Getting Started with glyparse

Your Universal Glycan Text Translator 🔄

Welcome to the world of glycan text parsing! If you’ve ever worked with glycan data from different sources, you know the frustration: every database, software tool, and research group seems to have their own way of representing glycan structures in text format.

That’s where glyparse comes to the rescue! 🚀

Think of glyparse as your universal glycan translator — it can read glycan structures written in many different “languages” and convert them all into a unified format that your computer can understand and work with.

Note: All functions in glyparse return glyrepr::glycan_structure objects. If you are unfamiliar with glyrepr, you can read the documentation here.

library(glyparse)

The Babel Tower of Glycan Text Formats 🗼

Before we dive in, let’s see what we’re dealing with. Here’s the same N-glycan core structure written in different formats:

Format	Example	Where You’ll See It
IUPAC-condensed	`Man(a1-3)[Man(a1-6)]Man(b1-4)GlcNAc(b1-4)GlcNAc`	Literature, UniCarbKB
IUPAC-short	`Mana3(Mana6)Manb4GlcNAcb4GlcNAc`	Literature, UniCarbKB
IUPAC-extended	`alpha-D-Man-(1->3)-[alpha-D-Man-(1->6)]-beta-D-Man-(1->4)-beta-D-GlcNAc-(1->4)-D-GlcNAc`	Literature, UniCarbKB
GlycoCT	Complex multi-line format	Literature, GlycomeDB
WURCS	`WURCS=2.0/3,5,4/[...]/1-1-2-3-3/a4-b1_b4-c1...`	Literature, GlyTouCan
Linear Code	`Ma3(Ma6)Mb4GNb4GNb`	Literature
pGlyco	`(N(N(H(H(H)))))`	pGlyco software results
StrucGP	`A2B2C1D1E2fedcba`	StrucGP software results

Confusing, right? 😵‍💫 glyparse understands them all!

Your Parsing Toolkit 🛠️

glyparse provides seven specialized parsers, each optimized for a specific format:

parse_iupac_condensed(): The most common format
parse_iupac_short(): Compact literature format
parse_iupac_extended(): Verbose formal format
parse_glycoct(): Database standard format
parse_wurcs(): Modern standardized format
parse_linear_code(): Linear Code format
parse_pglyco_struc(): pGlyco software format
parse_strucgp_struc(): StrucGP software format

All parsers follow the same pattern:

Input: Character vector of structure strings
Output: A glyrepr::glycan_structure object that you can analyze

Part 0: `auto_parse()`

Don’t know what you’re dealing with?
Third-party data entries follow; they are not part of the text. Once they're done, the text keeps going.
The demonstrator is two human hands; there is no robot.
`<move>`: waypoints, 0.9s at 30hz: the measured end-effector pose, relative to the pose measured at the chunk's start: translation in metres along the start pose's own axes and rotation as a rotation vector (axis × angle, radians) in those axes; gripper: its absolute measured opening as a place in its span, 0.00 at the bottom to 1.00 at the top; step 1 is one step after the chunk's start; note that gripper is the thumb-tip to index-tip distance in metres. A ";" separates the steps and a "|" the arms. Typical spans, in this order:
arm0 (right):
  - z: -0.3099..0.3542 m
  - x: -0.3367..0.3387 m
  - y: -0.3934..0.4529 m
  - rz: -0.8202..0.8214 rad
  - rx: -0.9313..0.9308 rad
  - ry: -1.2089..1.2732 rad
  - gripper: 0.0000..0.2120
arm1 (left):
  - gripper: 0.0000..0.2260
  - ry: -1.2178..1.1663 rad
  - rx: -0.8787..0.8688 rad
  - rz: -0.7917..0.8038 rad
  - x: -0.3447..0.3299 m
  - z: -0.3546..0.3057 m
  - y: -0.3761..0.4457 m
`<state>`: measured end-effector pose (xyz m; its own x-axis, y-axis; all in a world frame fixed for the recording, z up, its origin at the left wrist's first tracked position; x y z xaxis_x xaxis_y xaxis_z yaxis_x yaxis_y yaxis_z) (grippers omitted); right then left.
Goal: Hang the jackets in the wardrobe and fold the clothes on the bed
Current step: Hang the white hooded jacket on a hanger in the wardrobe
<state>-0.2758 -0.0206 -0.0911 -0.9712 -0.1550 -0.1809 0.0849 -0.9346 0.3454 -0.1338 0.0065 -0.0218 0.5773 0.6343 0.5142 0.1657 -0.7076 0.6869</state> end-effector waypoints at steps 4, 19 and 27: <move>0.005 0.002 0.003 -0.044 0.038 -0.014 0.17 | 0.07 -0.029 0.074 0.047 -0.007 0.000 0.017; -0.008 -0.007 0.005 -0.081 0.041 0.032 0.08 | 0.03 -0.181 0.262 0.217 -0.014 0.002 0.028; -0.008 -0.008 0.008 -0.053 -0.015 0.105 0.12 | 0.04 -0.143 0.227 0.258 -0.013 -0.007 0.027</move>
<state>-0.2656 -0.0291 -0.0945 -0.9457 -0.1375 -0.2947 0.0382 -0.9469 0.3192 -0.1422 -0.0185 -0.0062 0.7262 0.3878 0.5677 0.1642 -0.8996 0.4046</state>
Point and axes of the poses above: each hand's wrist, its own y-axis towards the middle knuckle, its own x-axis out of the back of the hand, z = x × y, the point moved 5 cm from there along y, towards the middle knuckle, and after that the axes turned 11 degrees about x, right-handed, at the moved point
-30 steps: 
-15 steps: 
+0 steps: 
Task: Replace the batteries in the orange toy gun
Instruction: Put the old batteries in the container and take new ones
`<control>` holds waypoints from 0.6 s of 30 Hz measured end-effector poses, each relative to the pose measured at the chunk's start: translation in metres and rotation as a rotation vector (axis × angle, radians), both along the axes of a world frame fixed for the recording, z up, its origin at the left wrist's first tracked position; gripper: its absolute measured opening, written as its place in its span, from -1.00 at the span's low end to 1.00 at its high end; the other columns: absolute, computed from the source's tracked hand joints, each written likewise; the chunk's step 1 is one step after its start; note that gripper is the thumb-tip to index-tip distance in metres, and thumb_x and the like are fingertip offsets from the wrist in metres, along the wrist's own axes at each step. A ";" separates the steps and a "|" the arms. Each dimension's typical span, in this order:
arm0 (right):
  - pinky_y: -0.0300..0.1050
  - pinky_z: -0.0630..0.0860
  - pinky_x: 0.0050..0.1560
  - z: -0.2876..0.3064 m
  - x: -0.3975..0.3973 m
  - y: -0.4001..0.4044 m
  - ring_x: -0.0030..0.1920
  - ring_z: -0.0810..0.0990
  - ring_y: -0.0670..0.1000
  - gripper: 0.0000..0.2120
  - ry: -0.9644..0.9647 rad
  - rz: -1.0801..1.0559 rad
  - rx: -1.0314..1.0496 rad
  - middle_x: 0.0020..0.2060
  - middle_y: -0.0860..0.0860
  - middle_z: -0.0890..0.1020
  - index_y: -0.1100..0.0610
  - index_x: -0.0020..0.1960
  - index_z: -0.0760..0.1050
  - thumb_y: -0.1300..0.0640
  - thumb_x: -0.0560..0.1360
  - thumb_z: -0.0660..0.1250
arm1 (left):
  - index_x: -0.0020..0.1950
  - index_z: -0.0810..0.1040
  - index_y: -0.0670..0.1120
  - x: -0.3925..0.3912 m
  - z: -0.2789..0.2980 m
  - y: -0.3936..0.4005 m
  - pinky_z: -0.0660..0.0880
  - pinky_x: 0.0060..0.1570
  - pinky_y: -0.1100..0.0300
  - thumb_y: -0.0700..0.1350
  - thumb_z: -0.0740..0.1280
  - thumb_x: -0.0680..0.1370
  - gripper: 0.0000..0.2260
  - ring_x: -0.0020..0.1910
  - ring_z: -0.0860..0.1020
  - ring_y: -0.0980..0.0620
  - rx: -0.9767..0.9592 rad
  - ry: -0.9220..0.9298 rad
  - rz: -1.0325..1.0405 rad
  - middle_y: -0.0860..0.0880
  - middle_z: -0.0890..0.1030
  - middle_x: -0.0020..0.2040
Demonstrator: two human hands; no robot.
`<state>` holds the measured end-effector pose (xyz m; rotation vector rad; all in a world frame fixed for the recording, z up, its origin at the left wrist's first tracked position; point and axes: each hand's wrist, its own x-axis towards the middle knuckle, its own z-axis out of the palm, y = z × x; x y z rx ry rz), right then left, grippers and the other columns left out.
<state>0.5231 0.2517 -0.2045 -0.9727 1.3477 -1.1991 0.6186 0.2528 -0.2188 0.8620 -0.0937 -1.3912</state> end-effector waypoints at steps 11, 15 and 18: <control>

Give it to auto_parse()! This function tries to identify the format automatically and use the appropriate parser. Even input with mixed formats is supported.

x <- c(
  "Gal(b1-3)GalNAc(b1-",
  "(N(F)(N(H(H(N))(H(N(H))))))",
  "WURCS=2.0/3,3,2/[a2122h-1b_1-5][a1122h-1b_1-5][a1122h-1a_1-5]/1-2-3/a4-b1_b3-c1"
)
auto_parse(x)
#> Error in `validate_glycan_structure_vector()`:
#> ! All structures must have the same monosaccharide type.
#> ✖ Found 2 concrete and 1 generic structure(s) in the same vector.
#> ℹ Use `convert_to_generic()` to convert concrete structures to generic type.

Part 1: IUPAC Family — The Popular Kids 🌟

Let’s start with the IUPAC formats.

IUPAC-Condensed: The Literature Standard

This format is widely used in scientific literature and databases like UniCarbKB.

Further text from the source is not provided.